First off, I think you have it backwards: the PS3 sends a plaintext string (which is random) and because it knows the algo/key, it expects the dongle to return the same string in encrypted form. Secondly, if you could spoof the entire authentication routine by carefully studying a protocol analyzer dump and send it, for instance "00000000" as the plaintext and it returns "*j63hj*9" as the response, can you deduce the algo/key from that? The algo could be something involving byte-reversal, substitution, shifting, anything under the sun. *Then* encrypted with a key. It's mathematically impossible to figure out, in other words. People have been trying to dump the rom on it and reverse that, but the MCU they used has so much security on-die that even a dump of it's contents is impossible to reverse, as the rom itself is encrypted (the MCU decodes it's own rom in realtime).

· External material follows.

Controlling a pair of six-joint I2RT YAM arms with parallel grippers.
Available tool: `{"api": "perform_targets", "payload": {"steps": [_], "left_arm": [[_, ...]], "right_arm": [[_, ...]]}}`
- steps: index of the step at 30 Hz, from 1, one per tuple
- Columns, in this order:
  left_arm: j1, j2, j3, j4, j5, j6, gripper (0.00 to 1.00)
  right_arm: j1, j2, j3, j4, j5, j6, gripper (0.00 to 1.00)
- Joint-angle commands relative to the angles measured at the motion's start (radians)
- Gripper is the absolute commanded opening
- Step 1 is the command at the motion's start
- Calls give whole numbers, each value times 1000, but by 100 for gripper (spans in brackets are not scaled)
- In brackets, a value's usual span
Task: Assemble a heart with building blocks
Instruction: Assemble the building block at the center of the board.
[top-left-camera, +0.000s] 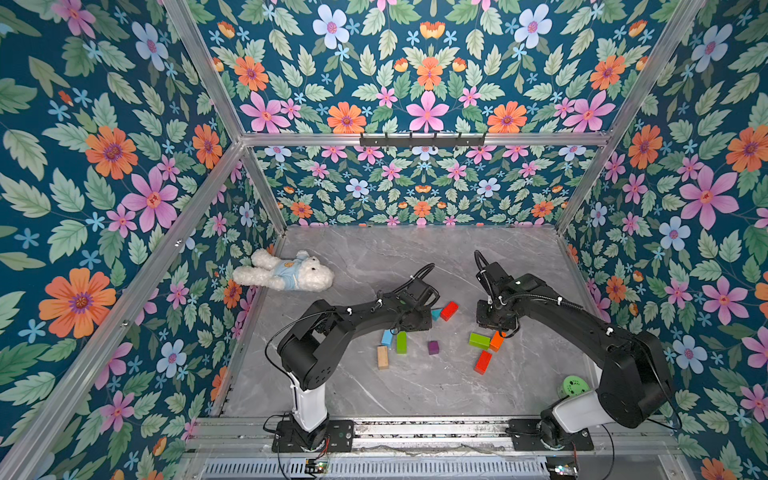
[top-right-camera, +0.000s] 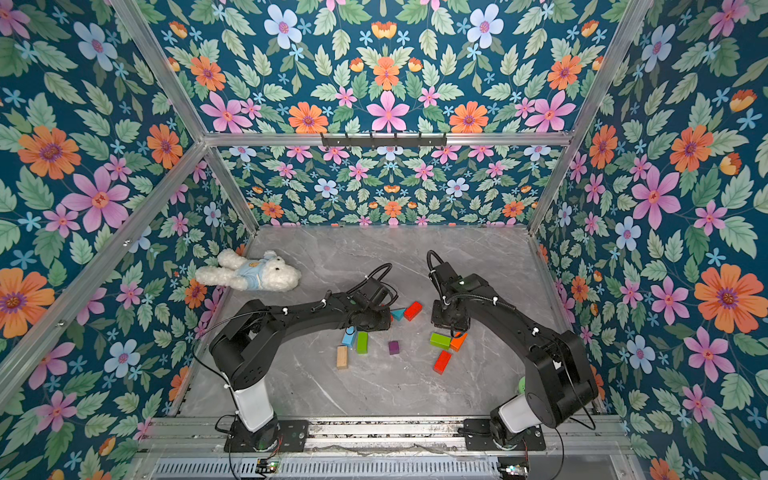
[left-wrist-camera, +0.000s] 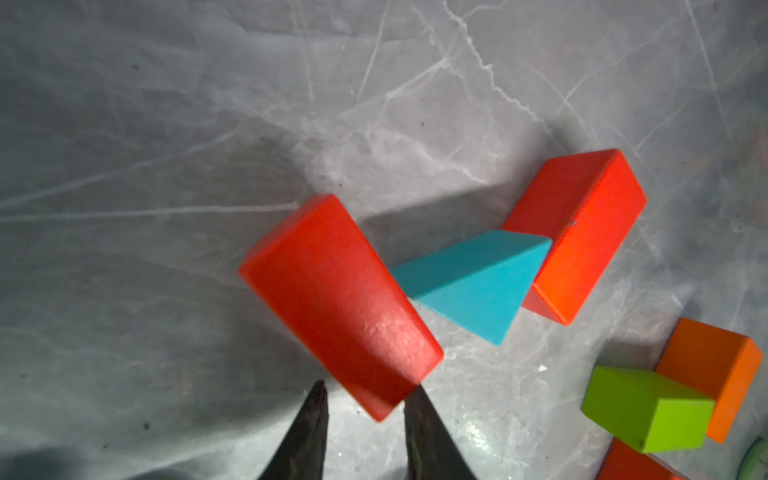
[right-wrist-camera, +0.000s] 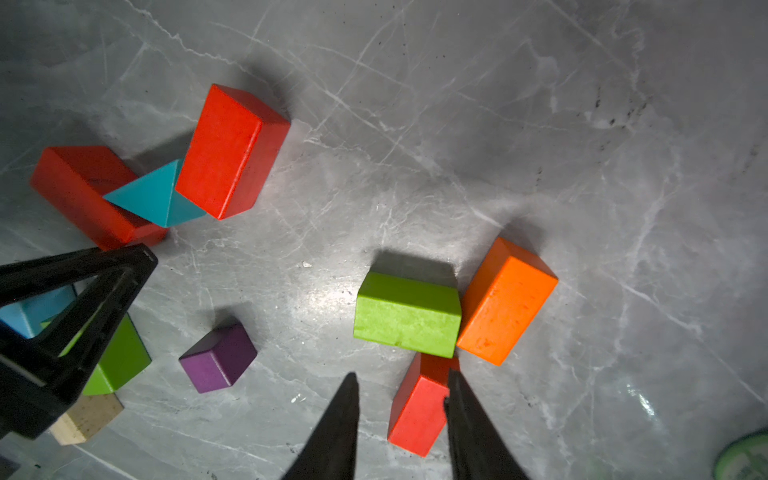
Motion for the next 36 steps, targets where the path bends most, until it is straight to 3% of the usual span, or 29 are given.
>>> {"api": "perform_targets", "payload": {"steps": [1,21,31,36], "left_arm": [[-1,3,11,-28,-7,31,38],[-3,23,48,-19,-2,35,35],[-5,-29,25,-26,-17,21,36],[-4,-81,20,-62,-66,24,38]], "right_arm": [[0,-7,0,-19,10,14,37],[0,-23,-19,-12,13,17,37],[0,-32,-28,-11,13,18,37],[3,-37,-34,-4,4,11,48]]}}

They used ProASIC for a reason. If you could, over the course of a very long time, send it every possible combination of plaintext and log all it's responses, you might eventually figure out what the algo/key is, but that's not gonna happen. And for the last time: dongle=red herring. If you don't know what a red herring is, please refer to this page.

I loved the red herring part, since the TS told that the dongle is the important thing. Anyway we all make mistakes.


I don't want to ruin this thread so I will stop with this.